By Sean Carey
According to nineteenth century anthropologists, religion would disappear with modernity, supplanted by science. Not so. Fifty mosques exist in the Tower Hamlets borough of London alone.
In this post, Sean Carey talks with John Eade, professor of sociology and anthropology at Roehampton University and former Executive Director of CRONEM (Centre for Research on Nationalism, Ethnicity and Multiculturalism), which linked Roehampton and the University of Surrey.
After research in Kolkata (Calcutta) on the social identity of the educated Bengali Muslim middle class, Eades completed his Ph.D. in 1986 on Bangladeshi community politics in Tower Hamlets. Since then he has researched the Islamization of urban space, globalization and the global city, British Bangladeshi identity politics, and travel and pilgrimage. He recently co-founded two book series: the Routledge Series on Religion, Travel and Tourism and the Ashgate Series on Pilgrimage.
SC: You favor a post-modern approach to the study of society.
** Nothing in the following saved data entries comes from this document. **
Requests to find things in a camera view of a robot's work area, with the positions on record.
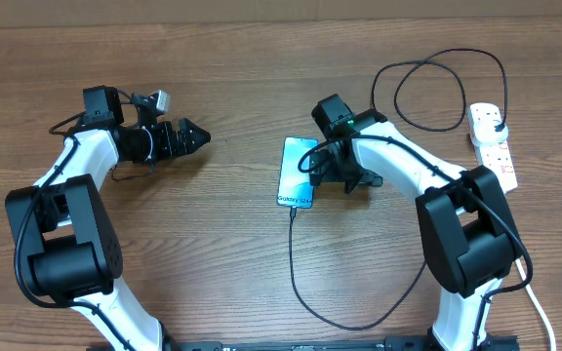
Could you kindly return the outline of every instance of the wooden tabletop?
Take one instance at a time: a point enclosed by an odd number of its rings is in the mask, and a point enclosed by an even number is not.
[[[381,339],[424,334],[439,286],[426,270],[402,305],[369,331],[341,331],[297,302],[288,266],[289,210],[275,202],[286,136],[323,139],[309,116],[338,93],[355,112],[386,64],[451,47],[498,56],[508,74],[509,144],[519,188],[507,197],[535,263],[533,288],[562,350],[562,18],[401,19],[0,30],[0,350],[83,350],[104,339],[80,315],[43,310],[13,275],[4,198],[32,184],[60,155],[47,130],[83,110],[82,90],[115,86],[173,97],[168,119],[187,117],[212,134],[194,155],[154,176],[106,180],[101,197],[118,234],[124,277],[141,304],[178,340],[221,342]],[[468,102],[502,106],[497,66],[475,54],[438,59],[463,79]],[[392,94],[407,68],[378,84],[380,110],[408,137],[473,167],[466,122],[423,132],[395,114]],[[400,106],[428,126],[453,124],[461,93],[447,72],[422,68]],[[134,111],[126,109],[126,120]],[[120,176],[144,167],[123,165]],[[57,232],[69,234],[70,229]],[[299,289],[336,322],[364,325],[407,289],[422,264],[414,206],[389,184],[351,196],[318,189],[295,222]],[[512,284],[516,274],[507,279]],[[488,330],[544,350],[546,334],[524,292],[496,298]]]

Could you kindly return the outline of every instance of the power strip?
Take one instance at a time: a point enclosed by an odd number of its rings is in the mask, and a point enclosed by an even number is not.
[[[495,126],[502,121],[498,107],[486,102],[474,103],[469,106],[467,118],[478,164],[496,174],[504,193],[517,188],[513,160],[506,142],[508,128],[495,131]]]

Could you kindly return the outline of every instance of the light blue smartphone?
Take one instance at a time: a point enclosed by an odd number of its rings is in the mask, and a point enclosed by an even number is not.
[[[309,174],[299,171],[299,161],[310,149],[318,145],[318,140],[304,137],[286,137],[281,161],[279,192],[277,204],[281,206],[310,209],[313,203],[313,186],[309,184]],[[309,168],[309,158],[302,163]]]

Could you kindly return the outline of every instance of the wooden surface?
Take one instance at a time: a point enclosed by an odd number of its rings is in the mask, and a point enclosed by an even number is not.
[[[0,0],[0,28],[562,16],[562,0]]]
[[[439,287],[426,271],[380,326],[341,331],[309,315],[291,289],[288,209],[275,204],[286,136],[318,137],[309,113],[339,93],[368,107],[376,71],[449,47],[497,55],[508,73],[512,157],[520,187],[508,196],[535,263],[533,287],[562,350],[562,18],[433,19],[280,24],[199,24],[0,30],[0,350],[82,350],[103,343],[81,316],[30,305],[16,286],[6,194],[53,165],[61,139],[47,129],[83,108],[82,89],[164,89],[168,118],[212,133],[196,154],[157,175],[115,183],[101,197],[118,233],[124,276],[141,304],[178,340],[222,342],[380,339],[422,334],[437,313]],[[462,77],[469,102],[502,105],[500,72],[488,58],[440,58]],[[395,116],[391,97],[406,71],[382,76],[377,102],[399,129],[435,155],[475,165],[467,125],[423,132]],[[455,80],[423,68],[401,91],[416,121],[447,126],[461,96]],[[127,120],[133,111],[127,110]],[[121,175],[143,173],[125,165]],[[347,325],[376,320],[422,264],[414,207],[386,184],[345,196],[316,191],[295,226],[304,298]],[[516,281],[512,274],[508,282]],[[489,331],[517,334],[543,350],[546,335],[523,292],[496,298]]]

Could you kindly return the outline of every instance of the white power strip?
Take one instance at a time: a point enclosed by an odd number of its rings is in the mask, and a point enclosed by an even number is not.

Can you explain what this is?
JE: Post-modernity means different things to different people, of course, but I associate it with the crucial change in Britain and other highly developed capitalist economies bound up with the decline of industrial society and the advance of a post-industrial order dominated by the “service sector.” This sector comprises business and financial services, media, advertising and the “cultural industry,” IT (informational technology), and high tech enterprises, as well as the professions such as medicine, law and education. The sector is based around consumption and encourages us to be the consumers of goods, images, and information organized on an increasingly global scale.
Socially, industrial decline and the advance of work in services has meant the replacement of tightly knit local communities with looser networks which may stretch across national borders (transnationalism), may reflect individual choices much more, and be encouraged by global communications associated with IT and high tech innovation. The former wool and cotton towns in northern England provide example of industrial decline while London, a highly globalized city, demonstrates the transformations wrought by the post-industrial dominance of the service sector.

SC: According to early anthropologists, religion would die out in the modern world, superseded by science and undermined by affluence. It hasn’t quite worked out like that, including in globalizing cities such as London. What’s going on? Continue reading “Fifty mosques in Tower Hamlets: Religion, modernity, and postmodernity”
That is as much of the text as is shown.